Et quand ils s’étaient longtemps, longtemps contemplés ainsi, ils se rapprochaient encore et s’embrassaient doucement, par petits coups, en se regardant de nouveau, entre chaque baiser. Quelquefois il la prenait dans ses bras et l’emportait en courant le long du ruisseau qui glissait vers les gorges d’Enval avant de s’y précipiter. C’était un étroit vallon où alternaient des prairies et des bois. Paul courait sur l’herbe et par moments, élevant la jeune femme au bout de ses poignets puissants, il criait :

— Liane, envolons-nous.

Et ce besoin de s’envoler, l’amour, leur amour exalté, le jetait en eux, harcelant, incessant, douloureux. Et tout, autour d’eux, aiguisait ce désir de leur âme, l’air léger, un air d’oiseau, disait-il, et le vaste horizon bleuâtre où ils auraient voulu s’élancer tous les deux, en se tenant par la main, et disparaître au-dessus de la plaine infinie lorsque la nuit s’étendait sur elle. Ils seraient partis ainsi à travers le ciel embrumé du soir, pour ne jamais revenir. Où seraient-ils allés ? Ils ne le savaient point, mais quel rêve !

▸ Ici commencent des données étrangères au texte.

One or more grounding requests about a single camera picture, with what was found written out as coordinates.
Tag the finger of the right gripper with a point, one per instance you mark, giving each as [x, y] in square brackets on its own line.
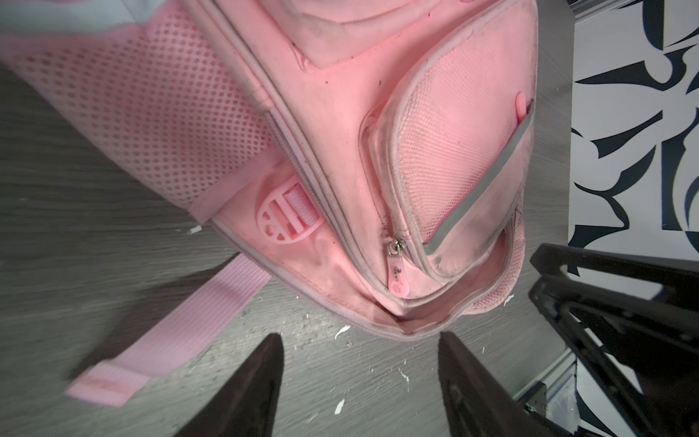
[642, 353]
[680, 276]

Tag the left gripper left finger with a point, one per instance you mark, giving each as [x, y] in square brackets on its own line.
[247, 403]

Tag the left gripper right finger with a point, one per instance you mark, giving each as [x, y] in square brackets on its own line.
[477, 405]

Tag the pink student backpack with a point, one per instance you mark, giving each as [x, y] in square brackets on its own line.
[370, 154]

Quand il était essoufflé d’avoir couru en la portant ainsi, il la posait sur un rocher pour s’agenouiller devant elle ! Et lui baisant les chevilles, il l’adorait en murmurant des paroles enfantines et tendres.

S’ils s’étaient aimés dans une ville, leur passion, sans doute, aurait été différente, plus prudente, plus sensuelle, moins aérienne et moins romanesque. Mais là, dans ce pays vert dont l’horizon élargissait les élans de l’âme, seuls, sans rien pour se distraire, pour atténuer leur instinct d’amour éveillé, ils s’étaient élancés soudain dans une tendresse éperdument poétique, faite d’extase et de folie. Le paysage autour d’eux, le vent tiède, les bois, l’odeur savoureuse de cette campagne leur jouaient tout le long des jours et des nuits la musique de leur amour ; et cette musique les avait excités jusqu’à la démence, comme le son des tambourins et des flûtes aiguës pousse à des actes de déraison sauvage le derviche qui tourne avec son idée fixe.

Un soir, comme ils rentraient pour dîner, le marquis leur dit tout à coup :

— Andermatt revient dans quatre jours, toutes les affaires sont arrangées. Nous autres, nous partirons le lendemain de son retour. Voici bien longtemps que nous sommes ici, il ne faut pas trop prolonger les saisons d’eaux minérales.

Ils furent surpris comme si on leur eût annoncé la fin du monde ; et ils ne parlèrent ni l’un ni l’autre pendant le repas, tant ils songeaient avec étonnement à ce qui devait arriver. Donc ils se trouveraient séparés dans quelques jours et ne se verraient plus librement. Cela leur paraissait si impossible et si bizarre qu’ils ne le comprenaient pas.